Excerpts from a dataset
◆ ◆ ◆ ◆

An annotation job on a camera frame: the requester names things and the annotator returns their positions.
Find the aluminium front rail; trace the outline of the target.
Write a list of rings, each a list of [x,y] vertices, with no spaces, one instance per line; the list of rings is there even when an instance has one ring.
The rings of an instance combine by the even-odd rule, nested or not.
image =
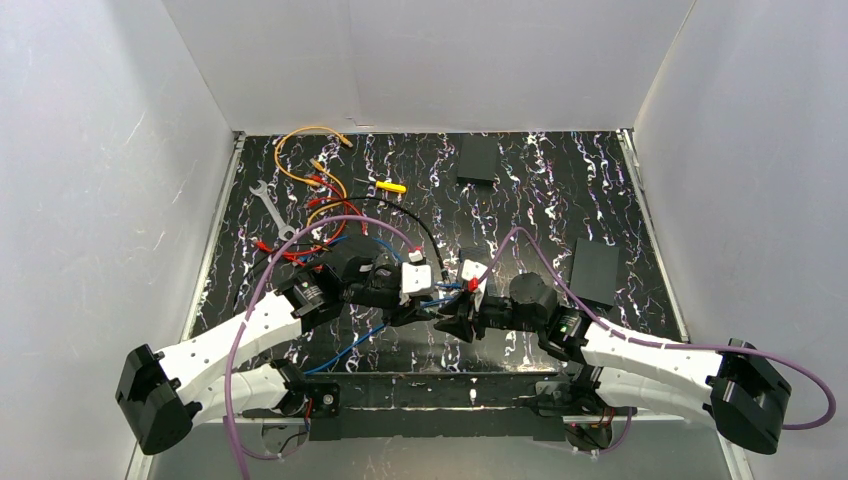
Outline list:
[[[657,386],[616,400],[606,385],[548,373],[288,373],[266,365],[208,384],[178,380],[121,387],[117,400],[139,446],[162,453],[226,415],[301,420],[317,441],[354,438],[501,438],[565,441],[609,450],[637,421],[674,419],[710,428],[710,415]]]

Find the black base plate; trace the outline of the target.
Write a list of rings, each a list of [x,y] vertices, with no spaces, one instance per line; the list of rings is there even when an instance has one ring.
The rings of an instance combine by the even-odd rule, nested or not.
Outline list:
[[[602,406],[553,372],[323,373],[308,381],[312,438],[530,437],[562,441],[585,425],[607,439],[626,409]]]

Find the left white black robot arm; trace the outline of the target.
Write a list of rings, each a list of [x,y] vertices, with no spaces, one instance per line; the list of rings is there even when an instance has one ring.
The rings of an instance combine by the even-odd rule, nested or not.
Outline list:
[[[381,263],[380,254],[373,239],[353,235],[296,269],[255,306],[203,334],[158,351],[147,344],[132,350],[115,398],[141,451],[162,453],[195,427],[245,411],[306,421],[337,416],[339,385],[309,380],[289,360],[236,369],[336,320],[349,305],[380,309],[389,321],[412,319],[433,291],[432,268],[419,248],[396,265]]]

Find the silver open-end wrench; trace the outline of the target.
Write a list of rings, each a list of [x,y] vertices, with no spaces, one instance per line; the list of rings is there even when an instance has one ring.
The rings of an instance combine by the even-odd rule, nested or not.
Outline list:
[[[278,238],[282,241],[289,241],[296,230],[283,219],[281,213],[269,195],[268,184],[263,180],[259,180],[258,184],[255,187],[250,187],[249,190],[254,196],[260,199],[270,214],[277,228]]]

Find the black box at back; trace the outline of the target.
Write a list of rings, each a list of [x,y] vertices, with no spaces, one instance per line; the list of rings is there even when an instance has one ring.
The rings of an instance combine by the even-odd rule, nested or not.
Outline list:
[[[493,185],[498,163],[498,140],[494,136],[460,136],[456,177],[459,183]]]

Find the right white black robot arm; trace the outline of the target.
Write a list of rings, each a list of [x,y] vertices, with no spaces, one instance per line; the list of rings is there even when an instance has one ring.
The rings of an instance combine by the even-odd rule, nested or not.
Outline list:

◆ ◆ ◆ ◆

### YOUR ASSIGNMENT
Every entry above should be restated word for word, with the images left out.

### EXERCISE RESULT
An annotation job on a camera frame: the requester names things and the annotator returns their positions.
Find the aluminium front rail; trace the outline of the target.
Write a list of rings, each a list of [x,y] vertices, with no spaces, one instance per line; the list of rings is there even when an instance has one ring.
The rings of an instance combine by the even-odd rule, nested or not.
image =
Outline list:
[[[657,386],[616,400],[606,385],[548,373],[288,373],[266,365],[208,384],[178,380],[121,387],[117,400],[139,446],[162,453],[226,415],[301,420],[317,441],[354,438],[501,438],[565,441],[609,450],[637,421],[674,419],[710,428],[710,415]]]

Find the black base plate; trace the outline of the target.
Write a list of rings, each a list of [x,y] vertices, with no spaces, one instance per line; the list of rings is there even when an instance has one ring.
The rings of an instance combine by the even-odd rule, nested or not.
Outline list:
[[[602,406],[553,372],[323,373],[308,381],[312,438],[530,437],[562,441],[585,425],[607,439],[626,409]]]

Find the left white black robot arm; trace the outline of the target.
Write a list of rings, each a list of [x,y] vertices, with no spaces, one instance per line; the list of rings is there even when an instance has one ring.
The rings of an instance combine by the even-odd rule, nested or not.
Outline list:
[[[381,263],[380,254],[373,239],[353,235],[296,269],[255,306],[203,334],[158,351],[147,344],[132,350],[115,398],[141,451],[162,453],[195,427],[245,411],[306,421],[337,416],[339,385],[309,380],[289,360],[236,369],[336,320],[349,305],[380,309],[389,321],[412,319],[433,291],[432,268],[419,248],[396,265]]]

Find the silver open-end wrench; trace the outline of the target.
Write a list of rings, each a list of [x,y] vertices, with no spaces, one instance per line; the list of rings is there even when an instance has one ring.
The rings of an instance combine by the even-odd rule, nested or not.
Outline list:
[[[278,238],[282,241],[289,241],[296,230],[283,219],[281,213],[269,195],[268,184],[263,180],[259,180],[258,184],[255,187],[250,187],[249,190],[254,196],[260,199],[270,214],[277,228]]]

Find the black box at back; trace the outline of the target.
Write a list of rings, each a list of [x,y] vertices, with no spaces, one instance per line; the list of rings is there even when an instance has one ring.
The rings of an instance combine by the even-odd rule, nested or not.
Outline list:
[[[493,185],[498,163],[498,140],[494,136],[460,136],[456,177],[459,183]]]

Find the right white black robot arm; trace the outline of the target.
Write a list of rings, each a list of [x,y] vertices, with no spaces, one instance per line; the list of rings is there even when an instance has one ring.
The rings of an instance combine by the even-odd rule, nested or not.
Outline list:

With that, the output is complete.